TASK INSTRUCTIONS:
Look below for the line containing "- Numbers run"; from there, print each line exactly up to and including the line containing "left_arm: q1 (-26", and stop.

EXERCISE DATA:

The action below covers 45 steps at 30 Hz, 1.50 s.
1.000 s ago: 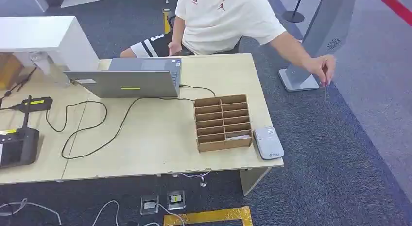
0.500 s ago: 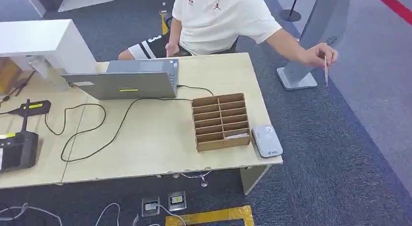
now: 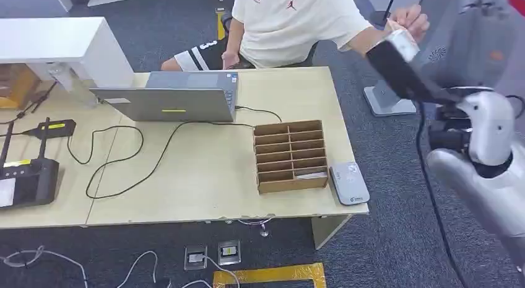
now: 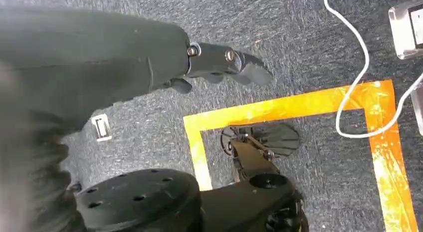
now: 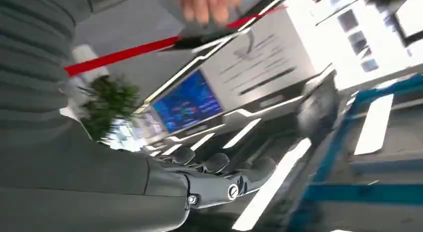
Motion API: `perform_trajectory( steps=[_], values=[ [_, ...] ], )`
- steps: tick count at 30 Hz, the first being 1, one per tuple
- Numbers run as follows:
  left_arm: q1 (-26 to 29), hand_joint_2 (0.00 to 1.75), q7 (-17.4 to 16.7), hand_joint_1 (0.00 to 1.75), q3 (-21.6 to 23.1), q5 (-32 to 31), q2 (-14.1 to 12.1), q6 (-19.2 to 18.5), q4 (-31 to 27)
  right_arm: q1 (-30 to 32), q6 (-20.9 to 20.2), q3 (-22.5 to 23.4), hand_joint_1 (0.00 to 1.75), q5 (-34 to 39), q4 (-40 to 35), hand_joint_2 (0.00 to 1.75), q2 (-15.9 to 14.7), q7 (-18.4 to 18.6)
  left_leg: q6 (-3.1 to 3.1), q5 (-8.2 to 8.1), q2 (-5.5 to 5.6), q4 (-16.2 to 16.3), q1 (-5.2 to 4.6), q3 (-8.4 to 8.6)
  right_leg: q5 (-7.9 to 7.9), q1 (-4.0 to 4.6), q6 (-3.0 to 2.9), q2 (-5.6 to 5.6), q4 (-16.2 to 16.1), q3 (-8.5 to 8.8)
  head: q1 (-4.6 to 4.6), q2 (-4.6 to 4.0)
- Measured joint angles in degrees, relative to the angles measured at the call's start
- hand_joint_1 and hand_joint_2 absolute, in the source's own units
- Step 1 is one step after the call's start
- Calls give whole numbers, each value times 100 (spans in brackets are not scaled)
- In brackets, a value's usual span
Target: Pass the card to the sensor for recognition and then transmit it.
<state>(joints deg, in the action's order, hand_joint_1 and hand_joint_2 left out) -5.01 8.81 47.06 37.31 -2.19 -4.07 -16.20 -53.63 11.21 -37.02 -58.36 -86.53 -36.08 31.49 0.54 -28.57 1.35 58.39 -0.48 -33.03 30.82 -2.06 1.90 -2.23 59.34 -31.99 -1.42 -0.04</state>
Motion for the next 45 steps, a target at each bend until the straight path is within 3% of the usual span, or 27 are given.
perform_trajectory(
  steps=[4, 6, 12, 20, 26, 31, 32, 33, 34, 45],
  values=[
    [17, 175, 0, 0, 291, 131, -57, 0, -72, -529, -490, -1434, 0, 15, 22, 175, 251, -184, -8, -5, -12, 0, 14, 1, 0, 12, -1, 13, -13, 2, -7, 0],
    [18, 175, 0, 0, 426, 223, -81, 0, -109, -652, -703, -2192, 0, 22, 68, 175, 404, -249, -13, -4, -19, 1, 26, 101, -5, 23, -2, 22, -17, 5, 0, 0],
    [34, 175, 0, 0, 623, 404, -101, 0, -135, -805, -815, -3127, 0, 114, 282, 175, 680, -207, -17, -4, -33, 3, 28, 102, -10, 24, -2, 37, -26, 3, -2, 0],
    [32, 175, 0, 0, 850, 450, -101, 0, -135, -808, -483, -3500, 0, 103, 673, 175, 771, 453, -17, -4, -42, 5, 27, 109, -17, 24, -5, 44, -29, 4, 0, 0],
    [32, 175, 2, 0, 876, 487, -101, 2, -125, -739, -10, -3399, 0, -162, 968, 175, 756, 536, -18, -4, -61, 6, 28, 119, -22, 25, -7, 66, -29, 4, 0, 0],
    [31, 175, 2, 0, 876, 509, -101, 0, -114, -659, 46, -3141, 2, -343, 1180, 175, 739, 536, -18, -4, -65, 6, 28, 121, -23, 25, -7, 71, -29, 6, 0, 0],
    [31, 175, 2, 0, 876, 511, -101, 0, -111, -638, 49, -3085, 80, -352, 1207, 175, 739, 536, -18, -4, -65, 6, 28, 121, -23, 25, -7, 71, -28, 6, -2, 0],
    [31, 175, 2, 0, 876, 513, -101, 0, -111, -624, 51, -3052, 80, -354, 1222, 175, 734, 536, -18, -4, -65, 6, 28, 122, -24, 25, -6, 72, -28, 6, 0, 0],
    [31, 175, 4, 0, 876, 520, -101, 0, -109, -615, 55, -3015, 175, -354, 1246, 175, 723, 536, -18, -4, -66, 6, 28, 122, -25, 25, -5, 76, -29, 6, 0, 0],
    [30, 175, 7, 0, 876, 505, -98, 0, -109, -498, -109, -2783, 175, -197, 1381, 175, 721, 536, -18, -4, -87, 6, 28, 124, -28, 25, -2, 93, -29, 5, 0, 0]
  ],
)
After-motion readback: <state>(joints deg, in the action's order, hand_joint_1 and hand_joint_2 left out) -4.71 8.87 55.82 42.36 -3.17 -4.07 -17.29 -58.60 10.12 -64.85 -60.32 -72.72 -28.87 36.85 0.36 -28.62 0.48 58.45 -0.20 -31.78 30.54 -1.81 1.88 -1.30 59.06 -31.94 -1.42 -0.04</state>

RESULT FOR THIS TASK:
- Numbers run as follows:
  left_arm: q1 (-26 to 29), hand_joint_2 (0.00 to 1.75), q7 (-17.4 to 16.7), hand_joint_1 (0.00 to 1.75), q3 (-21.6 to 23.1), q5 (-32 to 31), q2 (-14.1 to 12.1), q6 (-19.2 to 18.5), q4 (-31 to 27)

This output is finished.